DIRECTIONS: Copy out every line of the data where the word "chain" is found.

------------------------------------------------------------

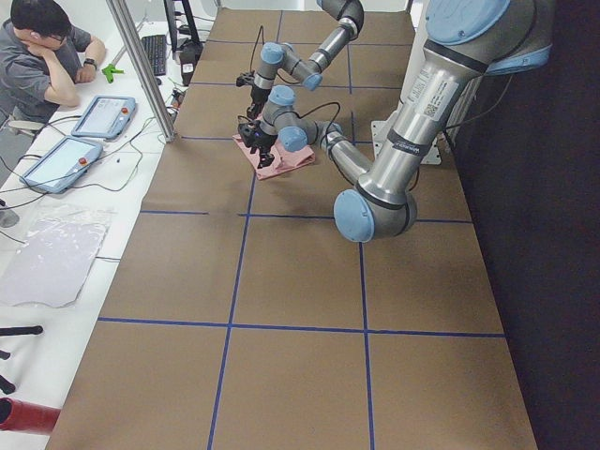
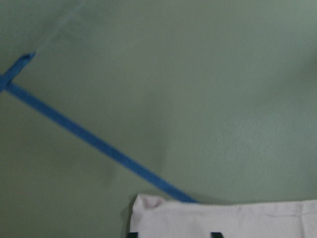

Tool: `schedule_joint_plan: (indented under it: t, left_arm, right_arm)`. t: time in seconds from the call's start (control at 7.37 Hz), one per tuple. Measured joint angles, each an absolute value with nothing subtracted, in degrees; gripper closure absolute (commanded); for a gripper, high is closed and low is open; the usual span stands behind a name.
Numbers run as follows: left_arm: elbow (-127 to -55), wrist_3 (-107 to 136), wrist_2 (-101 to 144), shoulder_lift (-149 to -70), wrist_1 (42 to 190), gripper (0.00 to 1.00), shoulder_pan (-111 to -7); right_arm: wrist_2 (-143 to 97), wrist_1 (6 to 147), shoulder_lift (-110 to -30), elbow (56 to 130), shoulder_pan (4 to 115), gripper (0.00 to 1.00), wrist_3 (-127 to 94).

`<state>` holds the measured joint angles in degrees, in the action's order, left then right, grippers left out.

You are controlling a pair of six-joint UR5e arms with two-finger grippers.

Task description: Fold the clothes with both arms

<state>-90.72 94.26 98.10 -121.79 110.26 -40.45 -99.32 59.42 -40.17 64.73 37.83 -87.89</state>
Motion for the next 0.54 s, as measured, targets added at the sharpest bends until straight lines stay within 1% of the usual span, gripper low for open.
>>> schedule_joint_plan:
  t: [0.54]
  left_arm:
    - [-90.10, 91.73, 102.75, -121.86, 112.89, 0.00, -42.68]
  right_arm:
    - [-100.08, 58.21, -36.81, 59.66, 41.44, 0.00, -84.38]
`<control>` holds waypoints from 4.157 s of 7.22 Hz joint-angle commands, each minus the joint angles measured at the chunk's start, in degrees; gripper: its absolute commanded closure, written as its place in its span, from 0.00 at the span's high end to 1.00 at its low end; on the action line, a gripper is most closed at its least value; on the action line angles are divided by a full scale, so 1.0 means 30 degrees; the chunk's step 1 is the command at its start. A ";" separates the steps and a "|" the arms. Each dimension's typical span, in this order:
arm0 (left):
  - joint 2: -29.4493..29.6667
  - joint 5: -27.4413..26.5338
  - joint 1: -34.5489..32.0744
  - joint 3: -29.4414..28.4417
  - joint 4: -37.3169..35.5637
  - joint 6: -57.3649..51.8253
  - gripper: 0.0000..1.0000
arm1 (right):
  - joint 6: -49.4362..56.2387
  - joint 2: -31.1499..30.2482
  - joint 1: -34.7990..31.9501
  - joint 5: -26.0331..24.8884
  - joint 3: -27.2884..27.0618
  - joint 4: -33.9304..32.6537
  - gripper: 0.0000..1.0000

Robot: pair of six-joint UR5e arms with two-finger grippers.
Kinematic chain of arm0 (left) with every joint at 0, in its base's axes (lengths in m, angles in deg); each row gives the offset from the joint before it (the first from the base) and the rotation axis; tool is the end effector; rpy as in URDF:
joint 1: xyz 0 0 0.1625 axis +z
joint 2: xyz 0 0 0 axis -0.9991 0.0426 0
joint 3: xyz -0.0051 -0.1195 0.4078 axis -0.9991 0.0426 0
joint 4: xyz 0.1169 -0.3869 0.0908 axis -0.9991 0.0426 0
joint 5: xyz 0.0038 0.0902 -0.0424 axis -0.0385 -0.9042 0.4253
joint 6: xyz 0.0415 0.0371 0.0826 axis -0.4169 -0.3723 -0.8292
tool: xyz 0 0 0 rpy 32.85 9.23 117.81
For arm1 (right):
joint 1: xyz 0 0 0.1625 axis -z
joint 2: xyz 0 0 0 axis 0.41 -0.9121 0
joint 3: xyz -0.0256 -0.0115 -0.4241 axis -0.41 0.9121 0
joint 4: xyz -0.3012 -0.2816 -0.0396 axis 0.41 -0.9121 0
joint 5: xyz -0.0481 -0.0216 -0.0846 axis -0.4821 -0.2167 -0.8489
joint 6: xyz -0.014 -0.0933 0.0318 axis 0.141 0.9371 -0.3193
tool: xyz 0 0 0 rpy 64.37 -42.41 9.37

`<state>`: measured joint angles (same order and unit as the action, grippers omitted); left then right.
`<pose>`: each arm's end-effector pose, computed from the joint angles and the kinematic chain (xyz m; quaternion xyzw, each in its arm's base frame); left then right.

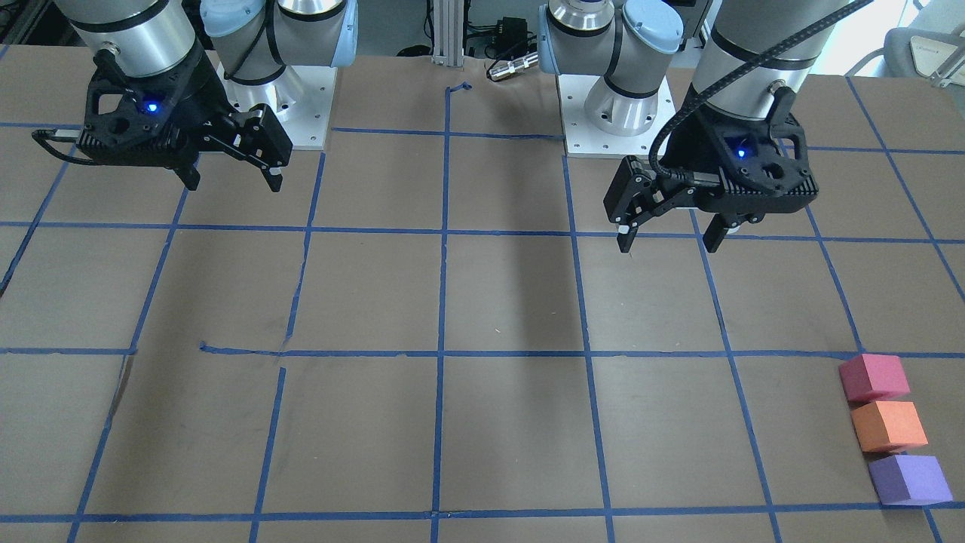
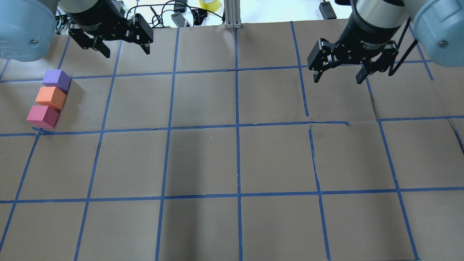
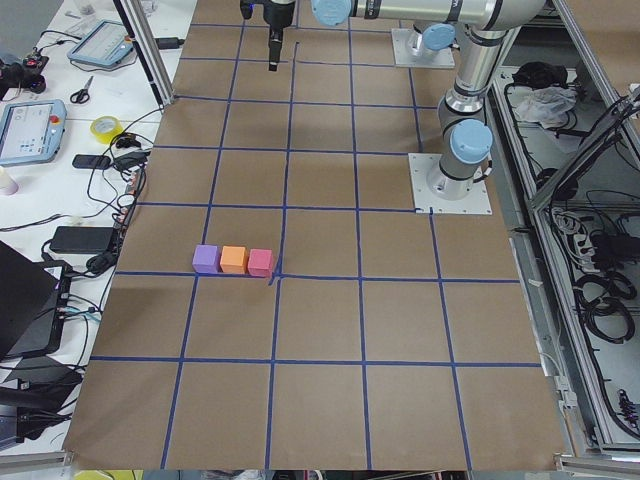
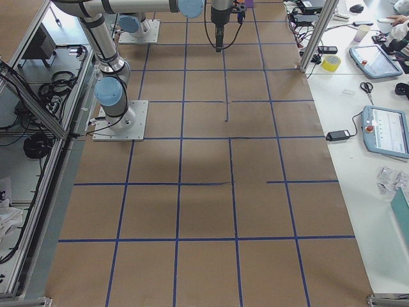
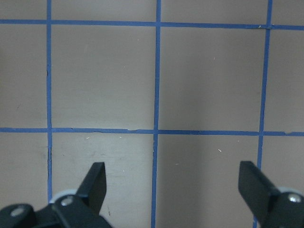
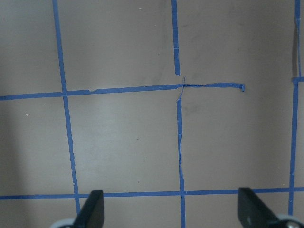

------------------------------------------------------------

OUTPUT OF THE EXERCISE:
Kinematic chain of arm0 (left) with every joint at 0, in its base's axes (lengths in m, angles in deg); each row gives the offset from the joint before it (the first from the base) and the rotation axis; tool is the end effector; rpy as in URDF:
`<pose>`: each arm's end-effector pose, computed from the joint angles and the kinematic chain (xyz m; quaternion xyzw, each in its arm's base frame); left then right.

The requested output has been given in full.